The Supreme Court explained that courts will generally require parties to use an agency's administrative review process first when Congress's intent that they do so is clear from the statute. Whether judicial review is precluded depends on the statute's language, structure, purpose, legislative history, and whether the administrative review process ultimately provides meaningful review of the claimant's legal challenges.

Applying Blocks "fairly discernible" test, the Court concluded that the Mine Act's comprehensive enforcement scheme and legislative history demonstrated Congress's intent to channel all ordinary challenges—including statutory and constitutional claims arising from enforcement proceedings—through the Act's administrative review process.

The Court then considered whether precluding district court jurisdiction would deny the plaintiff meaningful judicial review. It held that district court jurisdiction may remain available for claims that are wholly collateral to the statutory review scheme, fall outside the agency's expertise, or would otherwise be effectively unreviewable. These came to be known as the Thunder Basin factors.
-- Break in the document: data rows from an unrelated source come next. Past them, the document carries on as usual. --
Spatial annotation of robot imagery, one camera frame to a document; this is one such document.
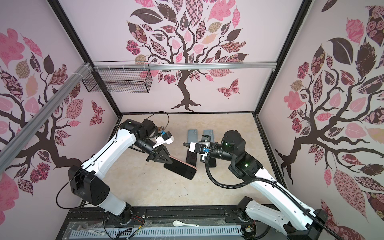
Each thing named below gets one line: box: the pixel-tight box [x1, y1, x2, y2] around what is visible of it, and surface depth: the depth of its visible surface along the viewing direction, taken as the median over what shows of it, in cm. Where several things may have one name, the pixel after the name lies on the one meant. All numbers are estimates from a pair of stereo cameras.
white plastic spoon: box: [173, 220, 199, 227], surface depth 72 cm
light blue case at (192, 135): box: [187, 129, 198, 143], surface depth 109 cm
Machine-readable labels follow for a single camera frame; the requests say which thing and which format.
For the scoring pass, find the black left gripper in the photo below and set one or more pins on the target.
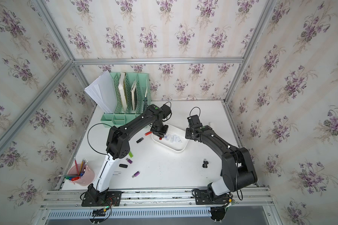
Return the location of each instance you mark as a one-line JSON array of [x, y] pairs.
[[162, 134]]

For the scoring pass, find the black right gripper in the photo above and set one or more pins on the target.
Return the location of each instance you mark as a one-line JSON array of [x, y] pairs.
[[187, 135]]

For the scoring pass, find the white plastic storage box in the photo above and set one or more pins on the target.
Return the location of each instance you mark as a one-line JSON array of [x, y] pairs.
[[175, 146]]

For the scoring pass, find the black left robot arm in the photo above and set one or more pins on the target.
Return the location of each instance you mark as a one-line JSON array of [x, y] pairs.
[[118, 141]]

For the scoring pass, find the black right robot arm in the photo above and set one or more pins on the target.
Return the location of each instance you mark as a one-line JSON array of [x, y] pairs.
[[237, 167]]

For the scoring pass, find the purple usb flash drive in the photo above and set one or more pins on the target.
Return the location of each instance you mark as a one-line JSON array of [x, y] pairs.
[[136, 174]]

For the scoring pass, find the dark pen in organizer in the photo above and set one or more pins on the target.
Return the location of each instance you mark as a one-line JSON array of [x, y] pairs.
[[145, 104]]

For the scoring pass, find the black small clip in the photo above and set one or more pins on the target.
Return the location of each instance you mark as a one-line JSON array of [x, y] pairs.
[[205, 164]]

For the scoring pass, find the green desk file organizer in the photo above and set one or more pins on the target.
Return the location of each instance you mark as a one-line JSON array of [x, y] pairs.
[[119, 118]]

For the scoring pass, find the beige notebook in organizer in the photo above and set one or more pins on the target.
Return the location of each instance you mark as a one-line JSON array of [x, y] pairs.
[[134, 98]]

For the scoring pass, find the white book in organizer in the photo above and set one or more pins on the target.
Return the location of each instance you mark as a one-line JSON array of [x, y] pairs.
[[122, 91]]

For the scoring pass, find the white paper stack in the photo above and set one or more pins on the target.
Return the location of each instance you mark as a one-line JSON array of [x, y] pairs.
[[102, 92]]

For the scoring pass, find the pink pen cup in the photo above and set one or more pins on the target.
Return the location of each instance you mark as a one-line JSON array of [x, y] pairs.
[[80, 174]]

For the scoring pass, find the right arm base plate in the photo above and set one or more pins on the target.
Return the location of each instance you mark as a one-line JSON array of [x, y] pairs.
[[206, 197]]

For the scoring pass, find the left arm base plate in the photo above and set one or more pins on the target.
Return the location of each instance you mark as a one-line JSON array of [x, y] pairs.
[[108, 198]]

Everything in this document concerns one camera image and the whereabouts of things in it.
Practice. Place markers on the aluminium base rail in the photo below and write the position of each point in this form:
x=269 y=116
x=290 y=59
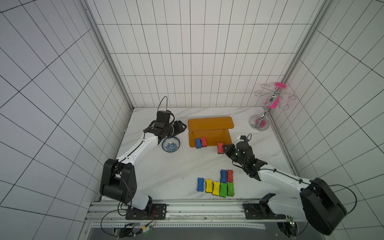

Justice Antonin Scalia concurred in the judgment but rejected the view that the constitutionality of pre-enforcement review depended on whether compliance with a regulation caused irreparable harm. He wrote that “the preclusion of pre-enforcement judicial review is constitutional whether or not compliance produces irreparable harm,” so long as a summary penalty for non-compliance did not itself cause irreparable harm or judicial review was available before the penalty could be imposed.

==Later developments==

The Fifth Circuit, in Texas v. EPA (1994), quoted Justice Scalia's concurring opinion, where he wrote that “complying with a regulation later held invalid almost always produces the irreparable harm of nonrecoverable compliance costs.”

In Free Enterprise Fund v. Public Company Accounting Oversight Board (2010), the Supreme Court applied the Thunder Basin factors, concluding that plaintiffs lacked a meaningful opportunity for judicial review because the statutory scheme provided review only of final SEC actions, while the plaintiffs challenged the constitutionality of the SEC-supervised PCAOB itself. The Court also held that these claims were wholly collateral to the statutory review scheme and fell outside the SEC's expertise.

In Elgin v. Department of the Treasury (2012), the Supreme Court held that the Thunder Basin factors favored preclusion, requiring the plaintiffs to pursue the Civil Service Reform Act's administrative review process before obtaining judicial review of their constitutional claims.